Скромный шорох его шагов развеял тишину и разбудил местных. Летающие уродливые головы взметнулись вверх и завопили в воздух:
— Он пришёл! Он пришёл! Он никогда её не найдёт!
Они облетали его по кругу, смеялись и издевались. Мерзкие их уху голоса заставляли тут же ненавидеть их обладателей, возжелать им распоследнего зла, заткнуть любыми способами. Едва не искрясь от раздражения, Брэм следил за тем, как головы в которых раз облетают его, а челюсти их неестественно крутит от оскорбительного хохота. Они летали слишком высоко, чтобы поймать их и упоением размножить их уродливые черепа о скалы. Вместо этого вампир выудил смердящий обрезок колбасы и протянул его на вытянутой руке вверх. Гогот, казалось, стал только громче. От досады от слепой наивности, Брэм швырнул кусок в одну из пролетающих мимо голов. Маневренно они увернулись.

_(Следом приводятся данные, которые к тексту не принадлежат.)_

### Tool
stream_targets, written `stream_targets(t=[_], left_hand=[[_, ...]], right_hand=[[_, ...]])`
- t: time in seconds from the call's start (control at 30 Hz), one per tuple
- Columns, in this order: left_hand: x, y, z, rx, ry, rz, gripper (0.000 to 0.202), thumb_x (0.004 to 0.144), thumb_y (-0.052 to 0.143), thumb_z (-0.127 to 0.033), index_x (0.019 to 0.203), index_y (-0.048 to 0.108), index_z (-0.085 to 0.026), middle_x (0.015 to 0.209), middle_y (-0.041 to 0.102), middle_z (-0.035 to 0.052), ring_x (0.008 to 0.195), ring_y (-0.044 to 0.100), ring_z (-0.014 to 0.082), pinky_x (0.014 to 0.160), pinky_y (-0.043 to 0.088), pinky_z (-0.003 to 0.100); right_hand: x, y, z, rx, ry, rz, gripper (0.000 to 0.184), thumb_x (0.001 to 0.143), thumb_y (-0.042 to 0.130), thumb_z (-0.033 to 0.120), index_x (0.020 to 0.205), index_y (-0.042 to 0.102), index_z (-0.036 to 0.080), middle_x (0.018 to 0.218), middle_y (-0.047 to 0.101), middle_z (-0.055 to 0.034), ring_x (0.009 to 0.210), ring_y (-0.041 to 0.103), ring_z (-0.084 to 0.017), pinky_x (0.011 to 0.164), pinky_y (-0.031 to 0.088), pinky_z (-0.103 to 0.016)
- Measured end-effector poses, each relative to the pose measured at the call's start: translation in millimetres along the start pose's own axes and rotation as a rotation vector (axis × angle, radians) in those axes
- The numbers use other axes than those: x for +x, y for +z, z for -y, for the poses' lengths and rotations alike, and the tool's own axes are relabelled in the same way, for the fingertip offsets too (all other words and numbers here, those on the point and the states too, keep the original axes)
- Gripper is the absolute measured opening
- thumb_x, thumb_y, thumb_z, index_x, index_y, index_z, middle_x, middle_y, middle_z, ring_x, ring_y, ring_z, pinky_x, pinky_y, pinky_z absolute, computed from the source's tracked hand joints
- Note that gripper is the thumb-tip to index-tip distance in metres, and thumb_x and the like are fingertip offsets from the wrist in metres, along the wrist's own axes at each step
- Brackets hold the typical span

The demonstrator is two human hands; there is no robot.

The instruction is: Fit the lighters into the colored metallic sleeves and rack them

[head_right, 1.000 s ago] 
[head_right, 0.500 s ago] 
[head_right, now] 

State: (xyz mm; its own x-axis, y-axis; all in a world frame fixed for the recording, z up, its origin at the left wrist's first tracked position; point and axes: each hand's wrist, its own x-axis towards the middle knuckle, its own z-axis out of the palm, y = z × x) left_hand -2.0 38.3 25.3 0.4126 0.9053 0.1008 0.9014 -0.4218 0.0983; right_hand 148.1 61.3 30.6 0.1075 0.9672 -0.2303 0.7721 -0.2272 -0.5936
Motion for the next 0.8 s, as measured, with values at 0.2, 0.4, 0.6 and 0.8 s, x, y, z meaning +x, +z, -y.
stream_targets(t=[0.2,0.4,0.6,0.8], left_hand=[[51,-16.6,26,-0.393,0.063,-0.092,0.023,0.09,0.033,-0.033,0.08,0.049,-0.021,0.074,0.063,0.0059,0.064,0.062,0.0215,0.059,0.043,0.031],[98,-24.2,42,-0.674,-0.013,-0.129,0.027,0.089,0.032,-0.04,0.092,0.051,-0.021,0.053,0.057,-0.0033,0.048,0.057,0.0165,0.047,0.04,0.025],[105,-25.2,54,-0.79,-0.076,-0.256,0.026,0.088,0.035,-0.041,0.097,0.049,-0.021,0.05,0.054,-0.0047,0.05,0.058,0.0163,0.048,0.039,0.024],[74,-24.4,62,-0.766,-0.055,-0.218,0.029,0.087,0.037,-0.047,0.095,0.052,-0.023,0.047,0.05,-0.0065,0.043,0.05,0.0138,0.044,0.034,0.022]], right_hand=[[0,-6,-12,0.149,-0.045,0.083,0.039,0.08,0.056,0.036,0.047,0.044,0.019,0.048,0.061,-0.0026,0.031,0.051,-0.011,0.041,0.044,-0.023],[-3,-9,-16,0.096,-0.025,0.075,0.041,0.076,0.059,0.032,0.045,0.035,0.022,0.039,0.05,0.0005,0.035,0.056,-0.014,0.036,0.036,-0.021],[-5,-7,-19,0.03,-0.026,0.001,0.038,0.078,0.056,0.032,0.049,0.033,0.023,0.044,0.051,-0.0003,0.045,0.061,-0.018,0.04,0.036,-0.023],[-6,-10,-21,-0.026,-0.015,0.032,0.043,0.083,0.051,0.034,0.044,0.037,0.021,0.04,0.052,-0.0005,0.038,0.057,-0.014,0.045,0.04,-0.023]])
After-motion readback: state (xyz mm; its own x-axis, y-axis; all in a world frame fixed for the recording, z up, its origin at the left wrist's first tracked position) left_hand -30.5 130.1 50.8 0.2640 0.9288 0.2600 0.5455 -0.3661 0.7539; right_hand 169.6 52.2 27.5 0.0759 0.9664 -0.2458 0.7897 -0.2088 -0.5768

— Пришёл! Пришёл! Ищет! Не найдёшь, не найдёшь!
Издёвки в их голосах сводили с ума, забивали до смерти чувство уверенности, заставляли бежать, прятаться, чтобы только не слышать их.
Вампир подбежал к расщелине меж камней и осторожно заглянул внутрь. В непроглядной даже для ревената тьме плескалась вода. Мирно, дружелюбно, тихо. Плеск был такой, что казалось он готов был укрыть от мерзких голов и их смеха, спрятать и защитить. Недолго думая, Брэм шагнул навстречу неизведанному во тьму.
Если в Межмирье всегда стояла довольно холодная погода — пригодная для духов, — то сейчас из глубины расщелины в лицо Брэму неожиданно дохнуло настоящей северной стужей, хотя ни один волос на его голове не шевельнулся. Напрягая все органы чувств, вампир сосредоточился на том, что было впереди. Страх — первое, что ощутил там Брэм. Тьма неторопливо отползала от него, не боясь, не страшась. Она собиралась в одно целое, словно для того, чтобы нанести удар.
В крупицу мгновения темнота рванулась к нему, протягивая жадные смертоносные щупальца, чтобы обвить, чтобы объять неразумного глупого гостя. Вампир отскочил от нескольких внизу и увернулся от многих сверху и по бокам. Инстинкт неистово гнал его прочь. Прочь! Вампир побежал, чувствуя кожей как неизвестный хищник лезет за ним, размахивая щупальцами, сотканными из самой темноты. Брэм выскочил из расщелины и побежал как никогда ещё не бегал. Слух его разрывали визги, вопли и стенания сотен голосов, мужских, женских, детей, стариков. Обернувшись, вампир успел заметить страшную картину: чудовище представляла из себя амофрную массу, из которой то вырастали, то втягивались тронутые гнилью руки, ноги, носы, глаза, черепа. Вороньём летающие уродливые головы потешались над ним, улюлюкали и подбадривали неведомую тварь, что гналась за убегающей жертвой. Их голоса становились всё глуше и дальше. Уже не ощущая прикосновения теневых щупал на своей шее, Брэм нещадно гнал себя вперёд. Он вылетел из-за очередного оврага и, потеряв почву под ногами, закувыркался по склону. Падение заставило его остановиться и одуматься. Падшее опасное место Межмирье смертельно даже для ревенатов, и только ради одного он готов был рискнуть всем. Сантия.
Поднявшись, Брэм стряхнул с себя пыль и резко почувствовал укол совести в самое сердце. Он сбежал, сбежал опять как трус, оставив Эрику в хижине семи незнакомцев и одного ушлого гнома. Ради чего? Ради утраченной любви, о которой он даже и не вспоминал до слов Астконасидастайоск. Лицемерный сукин сын. Но путь уже начат и обратного пока нет.
Чёрная артерия более не преграждала дорогу, масочника уже не было на том берегу, как и каких-либо следов Гвиневры.
Вампир, понуро опустив плечи, слепо двинулся дальше.